Opened 15 years ago

Last modified 14 years ago

#231 closed enhancement

New distance-calculations proposal — at Version 24

Reported by: nicklas Owned by: robe
Priority: medium Milestone: PostGIS 1.5.0
Component: postgis Version:
Keywords: Cc:

Description (last modified by robe)

A hopefully more structured ticket than #137

The patch attached includes:
new functions:

  1. st_shortestline
  2. st_longestline
  3. st_dfullywithin
  4. st_max_distance
    (this is really a fix to a long standing bug — st_max_distance has existed since at least 1.2 but has never worked - (older versions give Not yet implemented))
  5. st_closestpoint
  6. st_furthestpoint

enhancements affecting st_distance, st_dwithin and the functions above:

  1. a better handling of "holes" in polygons.
  2. a sudden stop in iteration when the distance in st_dwithin is satisfied. Before it was checked for every subgeom.
  3. a new way of calculating distances between lines and polygons that don't intersect.


Probably the last one is the most important. On big geometries it makes a big difference.

Beside the patch I have attached a document where I try to explain the idea behind the distance-calculation.

/Nicklas

Change History (26)

by nicklas, 15 years ago

Attachment: dist.doc added

explanation of the distance calculation

comment:1 by robe, 15 years ago

Nick,

Does this particular patch include the fix for ST_Max_Distance as well (i saw it in the patch you sent). I know you had it in a separate patch and I said to hold it separately since it was a fix to a long standing bug and not an enhancement. Though not sure how everyone feels about back-porting that particular fix to 1.4.1 since 1.4 and below has the function but gives annoying message "This function is unimplemented yet" so technically its not an API change — its a bug fix.

Thanks, Regina

comment:2 by nicklas, 15 years ago

Yes, you are right, it includes st_max_distance too. Maybe you can put it in the description.

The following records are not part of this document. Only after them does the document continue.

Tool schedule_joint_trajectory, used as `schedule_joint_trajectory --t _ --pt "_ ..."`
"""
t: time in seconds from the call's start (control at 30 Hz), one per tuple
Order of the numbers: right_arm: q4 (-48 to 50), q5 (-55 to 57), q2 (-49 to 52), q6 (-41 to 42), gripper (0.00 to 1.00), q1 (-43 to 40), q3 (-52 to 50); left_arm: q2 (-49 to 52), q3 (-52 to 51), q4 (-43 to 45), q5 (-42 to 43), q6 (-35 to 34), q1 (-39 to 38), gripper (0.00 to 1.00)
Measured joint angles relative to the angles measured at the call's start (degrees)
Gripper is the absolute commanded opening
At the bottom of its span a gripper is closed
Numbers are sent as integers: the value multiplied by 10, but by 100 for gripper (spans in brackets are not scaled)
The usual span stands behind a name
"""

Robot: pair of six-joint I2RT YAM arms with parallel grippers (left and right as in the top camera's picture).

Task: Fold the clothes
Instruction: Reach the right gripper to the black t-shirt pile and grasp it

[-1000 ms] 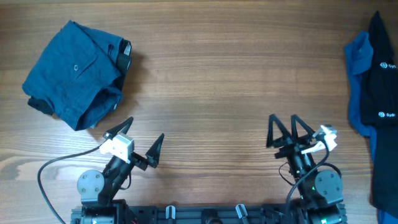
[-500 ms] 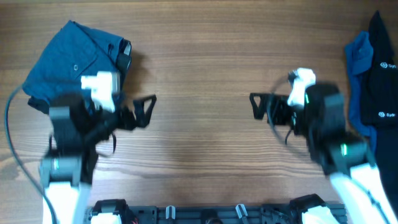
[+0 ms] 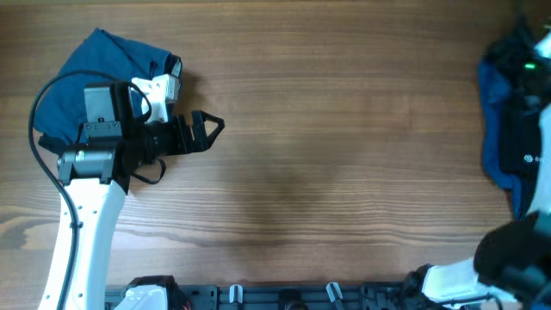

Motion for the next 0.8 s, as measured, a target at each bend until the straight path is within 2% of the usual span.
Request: schedule_joint_trajectory --t 0.13,0.23,0.4,0.7,0.73,0.77,0.8 --pt "103 0 71 4 89 -84 0 0 0 -1 0 0 0 100" --pt "192 -16 125 6 83 -110 3 0 0 -2 2 0 0 100" --pt "255 -4 216 21 83 -113 3 0 0 -2 3 -8 0 100" --pt "332 14 293 57 82 -112 3 0 0 -11 4 -34 0 100" --pt "338 14 309 65 63 -112 3 0 0 -10 4 -36 0 100" --pt "352 14 319 69 50 -112 3 0 0 -10 4 -37 0 100" --pt "366 12 325 71 21 -113 3 0 0 -10 4 -38 0 100"
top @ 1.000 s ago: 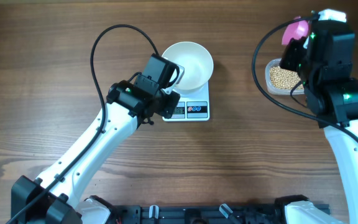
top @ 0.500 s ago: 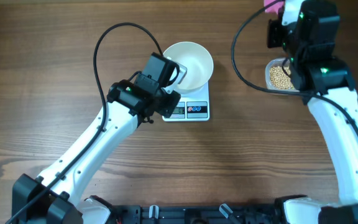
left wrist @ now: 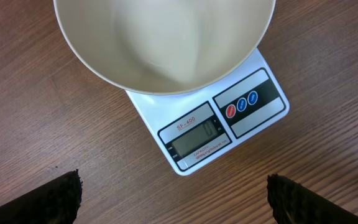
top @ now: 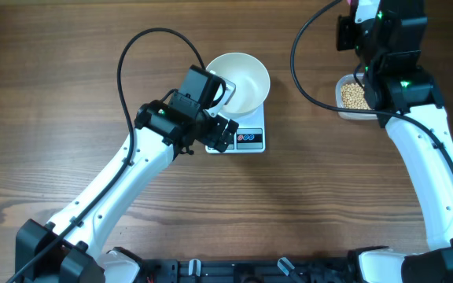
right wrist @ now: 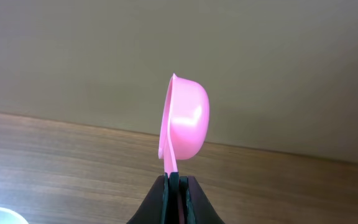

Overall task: Scoop item into bowl and weigh 150g on scale
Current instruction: 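Move the scoop with the right gripper above the soybean tub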

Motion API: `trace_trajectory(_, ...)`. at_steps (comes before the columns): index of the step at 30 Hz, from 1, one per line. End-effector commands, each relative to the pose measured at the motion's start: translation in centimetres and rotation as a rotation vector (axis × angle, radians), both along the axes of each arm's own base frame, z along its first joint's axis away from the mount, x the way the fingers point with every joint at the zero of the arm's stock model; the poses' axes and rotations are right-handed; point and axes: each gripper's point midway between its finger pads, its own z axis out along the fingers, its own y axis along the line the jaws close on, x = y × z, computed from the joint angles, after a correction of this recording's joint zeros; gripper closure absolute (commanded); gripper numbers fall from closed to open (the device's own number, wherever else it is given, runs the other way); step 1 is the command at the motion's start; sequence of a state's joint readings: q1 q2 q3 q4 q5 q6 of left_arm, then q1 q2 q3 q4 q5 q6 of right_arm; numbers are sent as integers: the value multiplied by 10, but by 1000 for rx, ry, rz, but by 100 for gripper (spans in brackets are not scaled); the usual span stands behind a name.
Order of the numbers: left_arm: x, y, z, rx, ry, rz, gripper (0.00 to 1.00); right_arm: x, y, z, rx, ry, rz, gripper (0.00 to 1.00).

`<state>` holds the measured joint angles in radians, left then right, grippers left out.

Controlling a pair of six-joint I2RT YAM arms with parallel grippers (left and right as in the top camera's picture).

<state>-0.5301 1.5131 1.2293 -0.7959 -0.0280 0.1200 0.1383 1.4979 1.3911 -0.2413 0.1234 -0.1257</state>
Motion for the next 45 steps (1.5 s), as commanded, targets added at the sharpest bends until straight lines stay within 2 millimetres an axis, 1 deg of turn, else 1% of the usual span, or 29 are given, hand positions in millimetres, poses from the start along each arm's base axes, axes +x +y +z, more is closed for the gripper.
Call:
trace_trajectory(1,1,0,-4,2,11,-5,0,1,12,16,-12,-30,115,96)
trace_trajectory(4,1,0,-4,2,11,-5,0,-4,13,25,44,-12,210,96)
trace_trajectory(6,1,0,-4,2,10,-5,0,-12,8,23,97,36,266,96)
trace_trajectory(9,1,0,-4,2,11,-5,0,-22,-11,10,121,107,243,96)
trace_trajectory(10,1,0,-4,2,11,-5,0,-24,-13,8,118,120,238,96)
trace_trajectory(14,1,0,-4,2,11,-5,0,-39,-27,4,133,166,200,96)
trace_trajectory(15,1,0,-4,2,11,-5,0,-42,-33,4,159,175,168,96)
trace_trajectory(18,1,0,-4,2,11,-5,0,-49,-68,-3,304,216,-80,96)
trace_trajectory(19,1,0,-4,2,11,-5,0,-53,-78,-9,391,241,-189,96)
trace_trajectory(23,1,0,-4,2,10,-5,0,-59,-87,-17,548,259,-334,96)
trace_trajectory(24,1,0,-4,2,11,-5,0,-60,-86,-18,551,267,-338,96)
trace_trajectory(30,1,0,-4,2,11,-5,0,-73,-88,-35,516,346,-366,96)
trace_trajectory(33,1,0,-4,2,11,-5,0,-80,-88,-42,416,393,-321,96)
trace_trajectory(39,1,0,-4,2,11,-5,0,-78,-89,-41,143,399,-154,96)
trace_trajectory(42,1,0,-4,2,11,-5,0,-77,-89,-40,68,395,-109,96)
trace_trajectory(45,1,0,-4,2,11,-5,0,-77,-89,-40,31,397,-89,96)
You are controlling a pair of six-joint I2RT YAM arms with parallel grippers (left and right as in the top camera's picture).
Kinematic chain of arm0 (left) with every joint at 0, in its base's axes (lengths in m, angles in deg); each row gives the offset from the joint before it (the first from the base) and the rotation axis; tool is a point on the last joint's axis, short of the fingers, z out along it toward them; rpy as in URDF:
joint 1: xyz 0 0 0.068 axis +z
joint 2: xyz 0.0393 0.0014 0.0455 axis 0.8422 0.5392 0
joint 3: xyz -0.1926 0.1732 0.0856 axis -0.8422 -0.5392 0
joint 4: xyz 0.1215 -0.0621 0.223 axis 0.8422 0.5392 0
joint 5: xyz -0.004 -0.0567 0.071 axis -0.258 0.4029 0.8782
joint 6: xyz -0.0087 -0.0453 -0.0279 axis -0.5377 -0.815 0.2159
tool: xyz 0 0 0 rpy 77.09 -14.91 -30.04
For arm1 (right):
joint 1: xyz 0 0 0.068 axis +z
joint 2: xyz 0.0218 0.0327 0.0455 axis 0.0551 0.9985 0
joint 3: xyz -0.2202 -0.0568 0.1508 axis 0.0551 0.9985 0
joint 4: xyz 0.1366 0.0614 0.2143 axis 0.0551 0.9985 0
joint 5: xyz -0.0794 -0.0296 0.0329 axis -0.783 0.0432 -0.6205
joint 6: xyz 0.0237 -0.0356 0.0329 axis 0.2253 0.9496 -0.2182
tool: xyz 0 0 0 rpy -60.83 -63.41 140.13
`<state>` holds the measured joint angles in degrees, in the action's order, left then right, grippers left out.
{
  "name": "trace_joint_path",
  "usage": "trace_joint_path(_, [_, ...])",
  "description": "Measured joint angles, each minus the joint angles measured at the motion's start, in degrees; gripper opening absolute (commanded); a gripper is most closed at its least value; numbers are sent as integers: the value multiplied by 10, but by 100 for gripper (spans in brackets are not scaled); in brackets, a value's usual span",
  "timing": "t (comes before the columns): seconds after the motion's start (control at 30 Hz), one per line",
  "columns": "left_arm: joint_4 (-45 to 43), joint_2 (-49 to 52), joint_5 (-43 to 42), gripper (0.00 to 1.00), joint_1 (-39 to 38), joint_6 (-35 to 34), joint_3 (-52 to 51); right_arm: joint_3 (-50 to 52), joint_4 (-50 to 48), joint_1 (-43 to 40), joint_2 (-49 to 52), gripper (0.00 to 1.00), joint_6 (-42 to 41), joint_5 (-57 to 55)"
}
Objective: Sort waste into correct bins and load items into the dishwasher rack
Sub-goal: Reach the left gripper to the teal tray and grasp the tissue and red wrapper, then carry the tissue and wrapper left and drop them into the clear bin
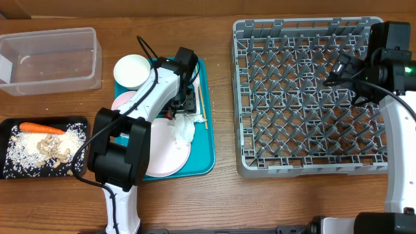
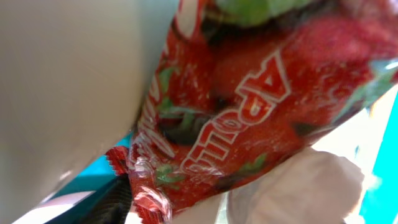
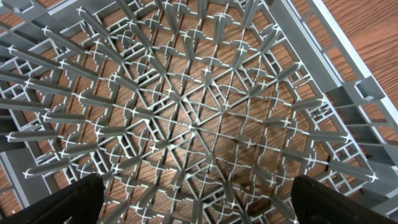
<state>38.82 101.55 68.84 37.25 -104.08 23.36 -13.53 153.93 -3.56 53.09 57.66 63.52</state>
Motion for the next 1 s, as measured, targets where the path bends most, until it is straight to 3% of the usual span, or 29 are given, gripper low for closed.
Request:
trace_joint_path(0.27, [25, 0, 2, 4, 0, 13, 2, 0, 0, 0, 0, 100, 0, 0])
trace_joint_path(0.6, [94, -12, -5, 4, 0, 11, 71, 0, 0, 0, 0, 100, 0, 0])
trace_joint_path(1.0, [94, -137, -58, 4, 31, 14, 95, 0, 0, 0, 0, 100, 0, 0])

I don't think I can. /Nicklas

comment:3 by robe, 15 years ago

Description: modified (diff)

comment:4 by robe, 15 years ago

Owner: changed from pramsey to robe
Status: newassigned

Nicklas,

I did some tests with this against my real data and it looks really good.

For example I did a test on the ST_DWithin for my 190,000 data set of parcels against my 15 boston neighborhoods and the answers from yours are the same as what I get with a PostGIS 1.4 install, but yours appears to be faster:

I ran the below query SELECT COUNT(*) As tot, n.name FROM neighborhoods As n INNER JOIN landparcels As l ON

ST_DWithin(n.the_geom, l.the_geom,0.001) GROUP BY n.name ORDER BY n.name

with my PostGIS 1.4 install — takes —385719ms - 1.4 to run this query - with my PostGIS 1.5SVN patched with your distance takes — — 249859 ms

I also did some random samples of ST_Distance between each neighborhood and a given landparcel and the numbers agreed down to as many decimals as displayed (around 9 decimal places).

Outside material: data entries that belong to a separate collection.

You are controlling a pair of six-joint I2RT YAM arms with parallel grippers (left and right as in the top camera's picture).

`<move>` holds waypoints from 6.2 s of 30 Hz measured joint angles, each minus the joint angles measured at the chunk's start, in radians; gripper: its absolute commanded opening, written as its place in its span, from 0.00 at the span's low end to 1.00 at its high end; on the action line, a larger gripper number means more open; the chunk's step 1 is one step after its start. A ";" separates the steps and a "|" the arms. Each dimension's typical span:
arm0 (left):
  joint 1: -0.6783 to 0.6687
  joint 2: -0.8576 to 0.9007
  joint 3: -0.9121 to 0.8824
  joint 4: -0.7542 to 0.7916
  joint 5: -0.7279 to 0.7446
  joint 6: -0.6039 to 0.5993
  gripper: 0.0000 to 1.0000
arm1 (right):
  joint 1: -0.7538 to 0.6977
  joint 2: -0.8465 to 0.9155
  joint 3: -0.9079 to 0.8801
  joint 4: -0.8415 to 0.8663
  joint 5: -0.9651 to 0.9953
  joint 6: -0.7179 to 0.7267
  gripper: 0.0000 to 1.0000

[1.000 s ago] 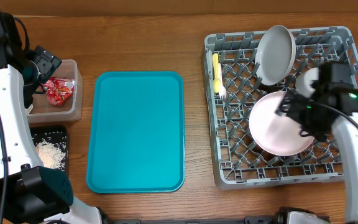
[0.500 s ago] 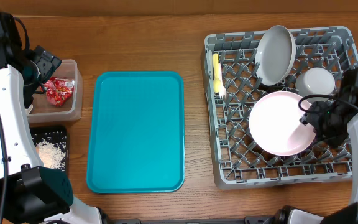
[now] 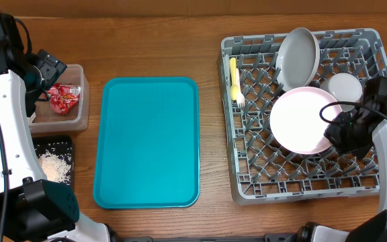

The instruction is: Sort waste into correct bins and load items into the dishwasher rack

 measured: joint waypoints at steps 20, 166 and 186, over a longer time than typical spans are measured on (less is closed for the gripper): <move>0.000 0.000 0.000 0.000 0.000 0.000 1.00 | 0.002 -0.203 0.259 -0.278 0.287 0.116 0.04; 0.000 0.000 0.000 0.000 0.000 0.000 1.00 | 0.406 -1.033 -0.482 0.389 0.362 0.543 1.00; 0.000 0.000 0.000 0.000 0.000 0.000 1.00 | 0.304 -1.385 -1.130 1.133 0.033 0.093 1.00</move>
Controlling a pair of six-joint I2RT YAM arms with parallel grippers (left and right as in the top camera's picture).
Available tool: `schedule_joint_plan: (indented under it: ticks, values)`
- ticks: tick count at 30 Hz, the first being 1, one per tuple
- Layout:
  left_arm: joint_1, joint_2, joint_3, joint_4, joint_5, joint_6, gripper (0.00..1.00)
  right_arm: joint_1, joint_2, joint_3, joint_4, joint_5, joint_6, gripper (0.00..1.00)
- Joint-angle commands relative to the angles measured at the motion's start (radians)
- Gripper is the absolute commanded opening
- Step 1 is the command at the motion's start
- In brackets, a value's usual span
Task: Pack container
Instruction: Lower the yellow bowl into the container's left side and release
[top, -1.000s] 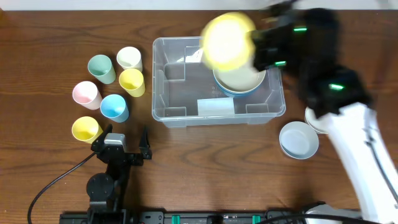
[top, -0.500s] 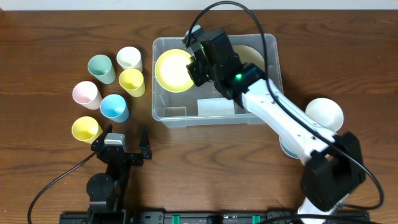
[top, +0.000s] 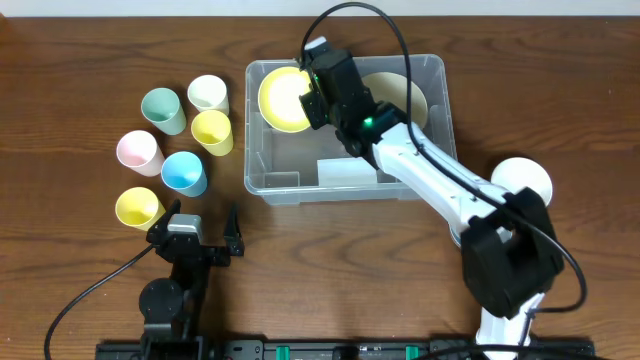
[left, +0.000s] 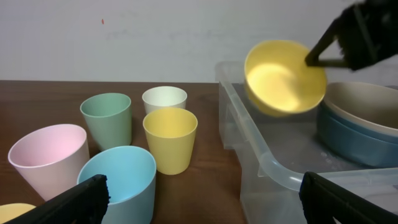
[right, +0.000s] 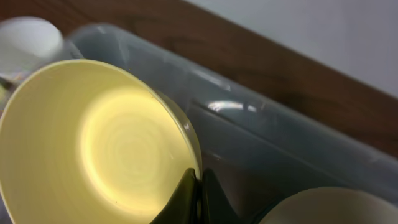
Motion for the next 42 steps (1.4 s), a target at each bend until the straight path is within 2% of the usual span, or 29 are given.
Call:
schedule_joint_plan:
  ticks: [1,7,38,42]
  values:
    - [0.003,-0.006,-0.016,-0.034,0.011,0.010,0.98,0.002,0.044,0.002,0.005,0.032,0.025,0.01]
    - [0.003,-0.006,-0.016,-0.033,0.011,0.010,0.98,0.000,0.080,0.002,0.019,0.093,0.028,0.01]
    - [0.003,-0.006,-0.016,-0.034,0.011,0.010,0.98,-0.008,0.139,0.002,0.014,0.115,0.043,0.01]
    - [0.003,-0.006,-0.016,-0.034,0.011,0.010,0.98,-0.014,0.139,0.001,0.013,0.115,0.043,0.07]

So from a cursory user standpoint, this patch looks really good. I'll try to do more extensive testings and test out the ST_Max_Distance. Since I don't have a regress that since its broken in older releases and new functions, I'll probably have to pull out a pen and paper for those or some plpgsql equivalent to test against it.

Mark,Paul, Kevin — can you please look at Nicklas patch. I was afraid to look at the code since I'm not a good judge of c-programming, but if you think it looks fine and no glaring errors, I vote to accept it into 1.5 and consider back-porting (the speed and st_max_distance fix) to 1.4.

Thanks, Regina

comment:5 by nicklas, 15 years ago

Great

One thing to check is if we should use the old calculations for smaller geometries. I guess maybe my function gives more overhead-cost than gain. It also would be very easy to put in a rule where for instance npoints og geom1 * npoints of geom2 is more than 500 or something like that otherwise it just uses the old one. The real gain is big geometries far from eachother. Then I have had cases where the querytime reduses from 220000ms to jus about 2000 ms. Try the queries at your slide 19 you mentioned, Regina. I think the querytime is reduced by approx 90% at least eat some of them :-)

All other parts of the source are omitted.